Aid Provided in Environmental Pollution Court Cases

Impact delivered by the Center for Legal Assistance to Pollution Victims (Beijing, China)
 

Conditions are just right

Environment Care is well timed to halt elevated patterns of mortality under forces of economic development. Environmental governance efforts are taking root in major industrialising nations, irrespective of their political systems. Legal reforms in China, India, and Bangladesh that support public interest litigation are giving communities a voice in exercising their right to health. In China, the 2014 revision to the Environmental Protection Law allows NGOs and government prosecutors’ offices to sue those causing pollution, ecological damage, and harming public interest. By April 2017, China’s Supreme People’s Court accepted 189 public interest environmental cases, of which 60% were brought by environmental NGOs.

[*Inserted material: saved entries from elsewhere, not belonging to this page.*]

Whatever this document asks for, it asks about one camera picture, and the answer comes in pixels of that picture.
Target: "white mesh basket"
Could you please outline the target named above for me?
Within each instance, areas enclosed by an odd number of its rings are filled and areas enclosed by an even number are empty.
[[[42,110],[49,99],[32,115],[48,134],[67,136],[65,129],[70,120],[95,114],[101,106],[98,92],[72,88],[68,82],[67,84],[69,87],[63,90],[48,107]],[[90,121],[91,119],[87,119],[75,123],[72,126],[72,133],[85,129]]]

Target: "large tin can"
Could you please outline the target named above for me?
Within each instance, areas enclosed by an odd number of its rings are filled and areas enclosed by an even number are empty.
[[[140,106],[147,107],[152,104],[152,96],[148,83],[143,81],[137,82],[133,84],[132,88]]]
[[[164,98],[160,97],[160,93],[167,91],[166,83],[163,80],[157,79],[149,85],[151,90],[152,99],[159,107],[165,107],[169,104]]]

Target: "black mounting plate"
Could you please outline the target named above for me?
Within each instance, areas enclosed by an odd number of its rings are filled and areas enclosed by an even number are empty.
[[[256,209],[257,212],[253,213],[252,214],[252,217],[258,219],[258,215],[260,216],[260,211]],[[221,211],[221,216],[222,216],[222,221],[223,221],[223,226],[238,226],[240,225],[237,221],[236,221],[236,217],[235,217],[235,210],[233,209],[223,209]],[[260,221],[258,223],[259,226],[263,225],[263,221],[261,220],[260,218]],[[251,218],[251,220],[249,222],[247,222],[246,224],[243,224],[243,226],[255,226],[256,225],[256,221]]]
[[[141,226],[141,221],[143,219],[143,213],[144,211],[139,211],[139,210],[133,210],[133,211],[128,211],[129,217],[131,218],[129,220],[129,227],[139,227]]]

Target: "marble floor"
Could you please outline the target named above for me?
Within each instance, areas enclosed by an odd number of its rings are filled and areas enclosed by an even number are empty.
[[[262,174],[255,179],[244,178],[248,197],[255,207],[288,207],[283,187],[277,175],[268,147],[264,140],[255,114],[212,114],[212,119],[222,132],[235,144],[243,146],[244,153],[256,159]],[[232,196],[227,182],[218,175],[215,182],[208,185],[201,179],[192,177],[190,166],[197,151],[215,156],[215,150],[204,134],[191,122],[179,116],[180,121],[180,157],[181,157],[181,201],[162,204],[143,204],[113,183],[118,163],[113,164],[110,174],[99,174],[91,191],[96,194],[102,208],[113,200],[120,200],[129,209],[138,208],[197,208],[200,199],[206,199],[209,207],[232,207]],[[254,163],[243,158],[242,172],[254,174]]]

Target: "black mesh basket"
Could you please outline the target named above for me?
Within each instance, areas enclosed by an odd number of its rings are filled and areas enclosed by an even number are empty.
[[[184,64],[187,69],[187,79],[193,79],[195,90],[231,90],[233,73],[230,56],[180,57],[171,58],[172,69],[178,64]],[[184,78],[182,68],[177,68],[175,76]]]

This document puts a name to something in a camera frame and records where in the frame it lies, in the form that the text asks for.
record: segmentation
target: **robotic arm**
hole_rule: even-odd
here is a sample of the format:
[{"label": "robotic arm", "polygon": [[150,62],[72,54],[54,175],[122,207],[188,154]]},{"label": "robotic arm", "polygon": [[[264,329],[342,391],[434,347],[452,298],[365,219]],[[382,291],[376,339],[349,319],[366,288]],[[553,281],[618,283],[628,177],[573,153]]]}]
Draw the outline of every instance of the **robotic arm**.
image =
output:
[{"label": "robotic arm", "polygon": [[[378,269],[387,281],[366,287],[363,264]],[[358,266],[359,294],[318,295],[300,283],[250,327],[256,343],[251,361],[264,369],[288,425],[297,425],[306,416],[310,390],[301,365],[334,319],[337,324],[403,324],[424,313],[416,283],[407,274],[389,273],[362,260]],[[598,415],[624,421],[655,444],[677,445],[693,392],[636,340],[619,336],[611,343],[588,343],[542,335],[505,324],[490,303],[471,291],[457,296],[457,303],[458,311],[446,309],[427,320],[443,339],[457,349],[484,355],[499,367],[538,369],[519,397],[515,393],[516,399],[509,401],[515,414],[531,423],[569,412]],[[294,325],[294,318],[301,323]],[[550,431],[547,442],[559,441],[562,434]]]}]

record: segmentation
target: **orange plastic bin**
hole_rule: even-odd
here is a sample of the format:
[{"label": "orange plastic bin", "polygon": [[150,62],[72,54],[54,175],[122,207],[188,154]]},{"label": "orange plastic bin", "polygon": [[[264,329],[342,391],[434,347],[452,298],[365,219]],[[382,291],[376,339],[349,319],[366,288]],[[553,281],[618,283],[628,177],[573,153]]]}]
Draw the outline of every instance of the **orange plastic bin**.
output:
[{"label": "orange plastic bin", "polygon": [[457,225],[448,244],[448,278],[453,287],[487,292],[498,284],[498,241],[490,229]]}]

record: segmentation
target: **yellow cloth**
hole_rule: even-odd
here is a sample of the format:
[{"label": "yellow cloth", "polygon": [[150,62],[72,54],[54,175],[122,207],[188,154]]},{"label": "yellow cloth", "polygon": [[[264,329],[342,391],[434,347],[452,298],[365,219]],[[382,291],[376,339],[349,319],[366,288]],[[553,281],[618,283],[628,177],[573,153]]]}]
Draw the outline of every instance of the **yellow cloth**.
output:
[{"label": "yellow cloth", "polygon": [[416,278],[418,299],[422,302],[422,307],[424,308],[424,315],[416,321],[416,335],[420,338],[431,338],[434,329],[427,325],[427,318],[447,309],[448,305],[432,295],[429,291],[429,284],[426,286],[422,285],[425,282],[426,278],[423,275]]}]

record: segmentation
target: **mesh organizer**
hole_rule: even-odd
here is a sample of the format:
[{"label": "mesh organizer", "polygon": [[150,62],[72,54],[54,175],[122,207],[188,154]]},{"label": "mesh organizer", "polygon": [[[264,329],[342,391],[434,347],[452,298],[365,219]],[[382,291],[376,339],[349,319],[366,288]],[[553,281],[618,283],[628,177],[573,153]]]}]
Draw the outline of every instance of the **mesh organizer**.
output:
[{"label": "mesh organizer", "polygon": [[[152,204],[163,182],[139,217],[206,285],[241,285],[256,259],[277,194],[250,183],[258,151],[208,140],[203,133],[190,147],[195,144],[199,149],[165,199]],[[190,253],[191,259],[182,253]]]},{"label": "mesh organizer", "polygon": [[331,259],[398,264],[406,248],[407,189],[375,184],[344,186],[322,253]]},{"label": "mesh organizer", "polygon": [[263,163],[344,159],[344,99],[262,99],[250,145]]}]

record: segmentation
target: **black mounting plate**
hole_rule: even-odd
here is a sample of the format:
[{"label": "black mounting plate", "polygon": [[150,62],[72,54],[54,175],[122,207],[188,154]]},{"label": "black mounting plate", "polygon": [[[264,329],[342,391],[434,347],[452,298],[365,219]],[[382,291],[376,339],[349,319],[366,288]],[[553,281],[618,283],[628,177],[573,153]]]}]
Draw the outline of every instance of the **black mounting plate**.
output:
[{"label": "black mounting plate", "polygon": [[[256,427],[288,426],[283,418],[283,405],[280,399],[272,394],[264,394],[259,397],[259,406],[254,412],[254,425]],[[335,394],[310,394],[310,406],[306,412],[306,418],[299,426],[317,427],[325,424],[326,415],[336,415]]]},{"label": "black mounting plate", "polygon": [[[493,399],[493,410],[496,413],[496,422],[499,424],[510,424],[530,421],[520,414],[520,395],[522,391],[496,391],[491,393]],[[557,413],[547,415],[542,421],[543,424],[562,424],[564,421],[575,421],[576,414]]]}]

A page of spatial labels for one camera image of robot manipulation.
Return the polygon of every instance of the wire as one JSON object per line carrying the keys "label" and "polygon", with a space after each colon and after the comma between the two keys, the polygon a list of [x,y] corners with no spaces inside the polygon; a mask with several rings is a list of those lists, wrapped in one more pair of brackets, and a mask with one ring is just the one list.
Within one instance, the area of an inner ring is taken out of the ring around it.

In addition to a National Green Tribunal in which environmental scientists and lawyers hear cases together, the Indian Supreme Court in 2017 established the Social Justice Bench (SJB) in its endeavour to frame and mobilise responses to environmental protection, human rights, and social justice issues. Public interest litigation before the SJB now invokes a cooperative and collaborative process allowing socially sensitive adjudication involving the petitioner and the state or public authority. The Court employs dialogue, contestation, and norms for eliciting grounded factual realities including court-­appointed scientific experts to deliver environmental justice. Bangladesh hosts public interest litigation, brought by affected parties or NGOs, as a vehicle for environmental democracy, arising out of section 102 of the Constitution, which allows the courts to declare a breach of fundamental rights.

However, such cases frequently fail due to insufficient evidence connecting sources of pollution to specific harms. The conditions for scientists to engage in the environmental justice process are right for real change to happen.